As an illustration of this curious state of things, it may be pointed out that most of what are considered to be "educated" people do not know that every human being is developed from an egg, or ovum, and that this egg is one simple cell, like any other plant or animal egg. They are equally ignorant that in the course of the development of this tiny, round egg-cell there is first formed a body that is totally different from the human frame, and has not the remotest resemblance to it. Most of them have never seen such a human embryo in the earlier period of its development, and do not know that it is quite indistinguishable from other animal embryos. At first the embryo is no more than a round cluster of cells, then it becomes a simple hollow sphere, the wall of which is composed of a layer of cells. Later it approaches very closely, at one period, to the anatomic structure of the lancelet, afterwards to that of a fish, and again to the typical build of the amphibia and mammals. As it continues to develop, a form appears which is like those we find at the lowest stage of mammal-life (such as the duck-bills), then a form that resembles the marsupials, and only at a late stage a form that has a resemblance to the ape; until at last the definite human form emerges and closes the series of transformations. These suggestive facts are, as I said, still almost unknown to the general public--so completely unknown that, if one casually mentions them, they are called in question or denied outright as fairy-tales. Everybody knows that the butterfly emerges from the pupa, and the pupa from a quite different thing called a larva, and the larva from the butterfly's egg. But few besides medical men are aware that MAN, in the course of his individual formation, passes through a series of transformations which are not less surprising and wonderful than the familiar metamorphoses of the butterfly.
The mere description of these remarkable changes through which man passes during his embryonic life should arouse considerable interest. But the mind will experience a far keener satisfaction when we trace these curious facts to their causes, and when we learn to behold in them natural phenomena which are of the highest importance throughout the whole field of human knowledge. They throw light first of all on the "natural history of creation," then on psychology, or "the science of the soul," and through this on the whole of philosophy. And as the general results of every branch of inquiry are summed up in philosophy, all the sciences come in turn to be touched and influenced more or less by the study of the evolution of man.

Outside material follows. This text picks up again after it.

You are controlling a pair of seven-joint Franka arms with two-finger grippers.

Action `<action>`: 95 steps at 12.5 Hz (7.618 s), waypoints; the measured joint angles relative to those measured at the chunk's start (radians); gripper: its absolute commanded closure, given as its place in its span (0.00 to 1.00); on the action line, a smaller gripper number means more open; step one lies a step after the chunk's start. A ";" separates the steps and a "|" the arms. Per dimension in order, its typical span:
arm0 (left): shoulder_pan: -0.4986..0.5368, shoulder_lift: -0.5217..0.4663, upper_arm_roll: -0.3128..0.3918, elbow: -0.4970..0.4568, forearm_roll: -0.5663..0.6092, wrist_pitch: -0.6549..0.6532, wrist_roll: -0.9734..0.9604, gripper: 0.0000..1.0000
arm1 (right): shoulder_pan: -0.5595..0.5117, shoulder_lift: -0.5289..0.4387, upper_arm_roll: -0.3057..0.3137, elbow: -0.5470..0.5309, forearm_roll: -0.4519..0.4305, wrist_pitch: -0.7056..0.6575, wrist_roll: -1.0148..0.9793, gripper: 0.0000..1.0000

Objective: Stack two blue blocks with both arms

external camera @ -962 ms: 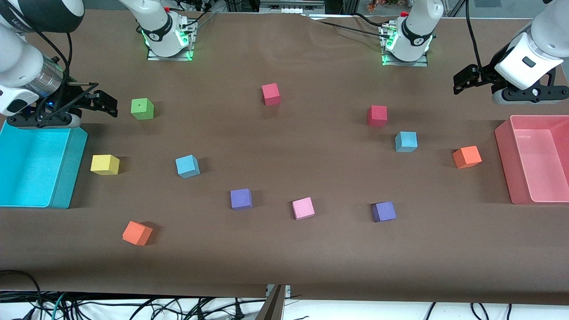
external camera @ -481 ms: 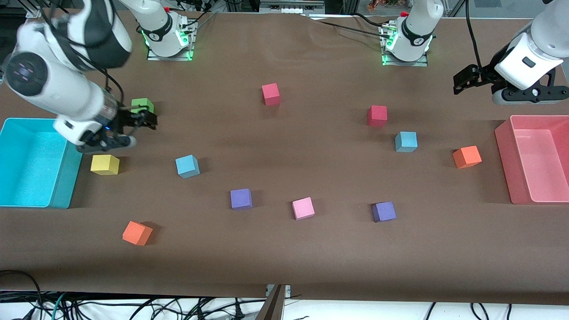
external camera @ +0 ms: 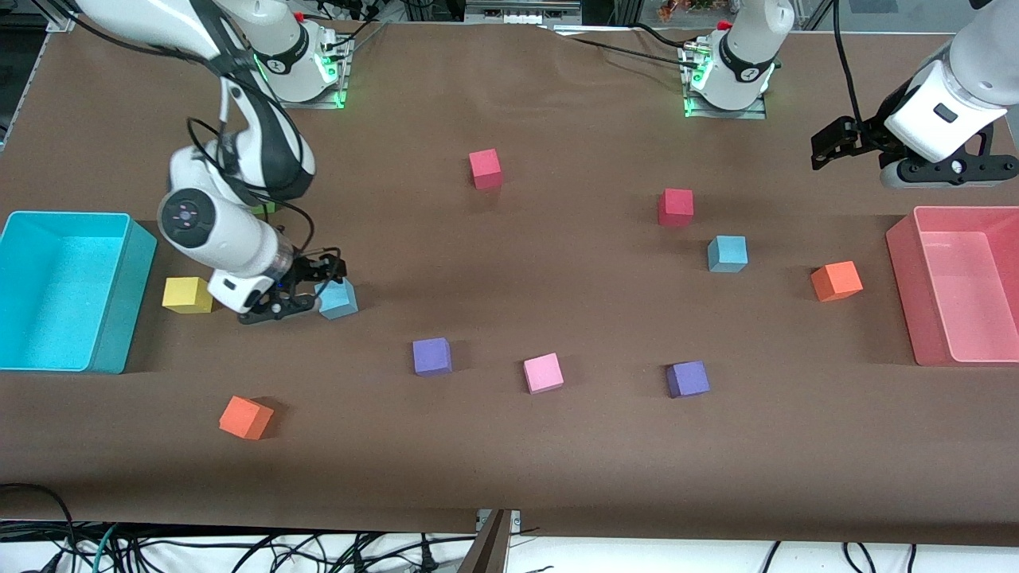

But when I say that I propose to present here the most important features of these phenomena and trace them to their causes, I take the term, and I interpret my task, in a very much wider sense than is usual. The lectures which have been delivered on this subject in the universities during the last half-century are almost exclusively adapted to medical men. Certainly, the medical man has the greatest interest in studying the origin of the human body, with which he is daily occupied. But I must not give here this special description of the embryonic processes such as it has hitherto been given, as most of my readers have not studied anatomy, and are not likely to be entrusted with the care of the adult organism. I must content myself with giving some parts of the subject only in general outline, and must not enter upon all the marvellous, but very intricate and not easily described, details that are found in the story of the development of the human frame. To understand these fully a knowledge of anatomy is needed. I will endeavour to be as plain as possible in dealing with this branch of science. Indeed, a sufficient general idea of the course of the embryonic development of man can be obtained without going too closely into the anatomic details. I trust we may be able to arouse the same interest in this delicate field of inquiry as has been excited already in other branches of science; though we shall meet more obstacles here than elsewhere.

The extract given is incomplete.